Now that we are serious about knocking out the Credit Card debt (all $11,216 of it) we are faced with a really tight budget. I’m hoping it doesn’t come down to rationing toilet paper. It makes me sick to look at the interest we pay monthly on the credit cards, knowing that all those stupid purchases (and bad planning) over the years are why we are in this position now.
Saving extra money to throw at the credit card debt is good but is a slow slog and (in keeping with reason we are in this mess, the “I want it now!” mentality) ” I want this debt GONE NOW!”
I’m willing to do what it takes to get out of debt. But I don’t want to make stupid mistakes or miss smart opportunities. This got me thinking where is there “extra” money we can throw at this debt? The 401k contributions?
Is it good idea to stop contributing to the 401k and use that money to pay off the debt faster?
This exact question was posed over at the Frugal Dad site. The consensus seemed to be: If it will take more than 18-24 months to pay off your debt you should contribute up until the employee match of your 401k. Frugal Dad himself said, that is was a personal decision…

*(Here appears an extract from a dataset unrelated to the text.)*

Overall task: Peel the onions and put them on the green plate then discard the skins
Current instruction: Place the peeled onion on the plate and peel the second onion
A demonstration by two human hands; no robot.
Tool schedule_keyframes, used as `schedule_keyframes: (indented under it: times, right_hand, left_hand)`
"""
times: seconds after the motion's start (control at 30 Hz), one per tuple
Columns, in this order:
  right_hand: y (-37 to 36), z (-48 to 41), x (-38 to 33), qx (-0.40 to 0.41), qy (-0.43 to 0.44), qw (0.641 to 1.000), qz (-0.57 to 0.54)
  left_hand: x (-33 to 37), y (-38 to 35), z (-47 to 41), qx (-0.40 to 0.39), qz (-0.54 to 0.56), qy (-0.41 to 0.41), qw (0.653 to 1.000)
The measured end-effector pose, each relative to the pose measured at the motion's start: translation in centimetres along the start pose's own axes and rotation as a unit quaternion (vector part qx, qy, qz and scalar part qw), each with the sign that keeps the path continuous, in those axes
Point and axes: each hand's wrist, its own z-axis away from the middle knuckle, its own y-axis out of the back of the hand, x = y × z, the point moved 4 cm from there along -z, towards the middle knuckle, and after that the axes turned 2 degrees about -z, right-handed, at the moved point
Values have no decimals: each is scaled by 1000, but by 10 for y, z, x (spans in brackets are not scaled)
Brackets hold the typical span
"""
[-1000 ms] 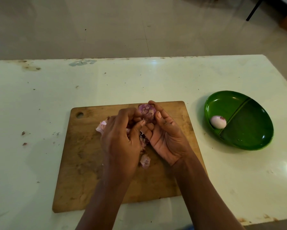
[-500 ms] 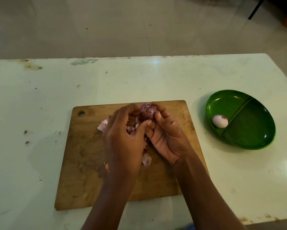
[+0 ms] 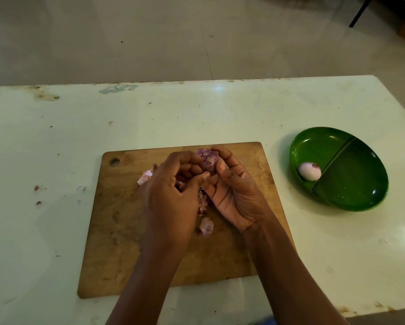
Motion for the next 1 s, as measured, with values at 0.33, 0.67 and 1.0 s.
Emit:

I already had lowered the contribution down to the company match last month to cover the Health Insurance Premium increase. I worry about retirement because as a SAHM I’m contributing nothing (monetarily). No 401k, no Social Security, no pension – my husbands retirement contributions will have to cover two people. *sigh*
I’ve decided to leave it as is for now, everyone is allocated 5 squares a day…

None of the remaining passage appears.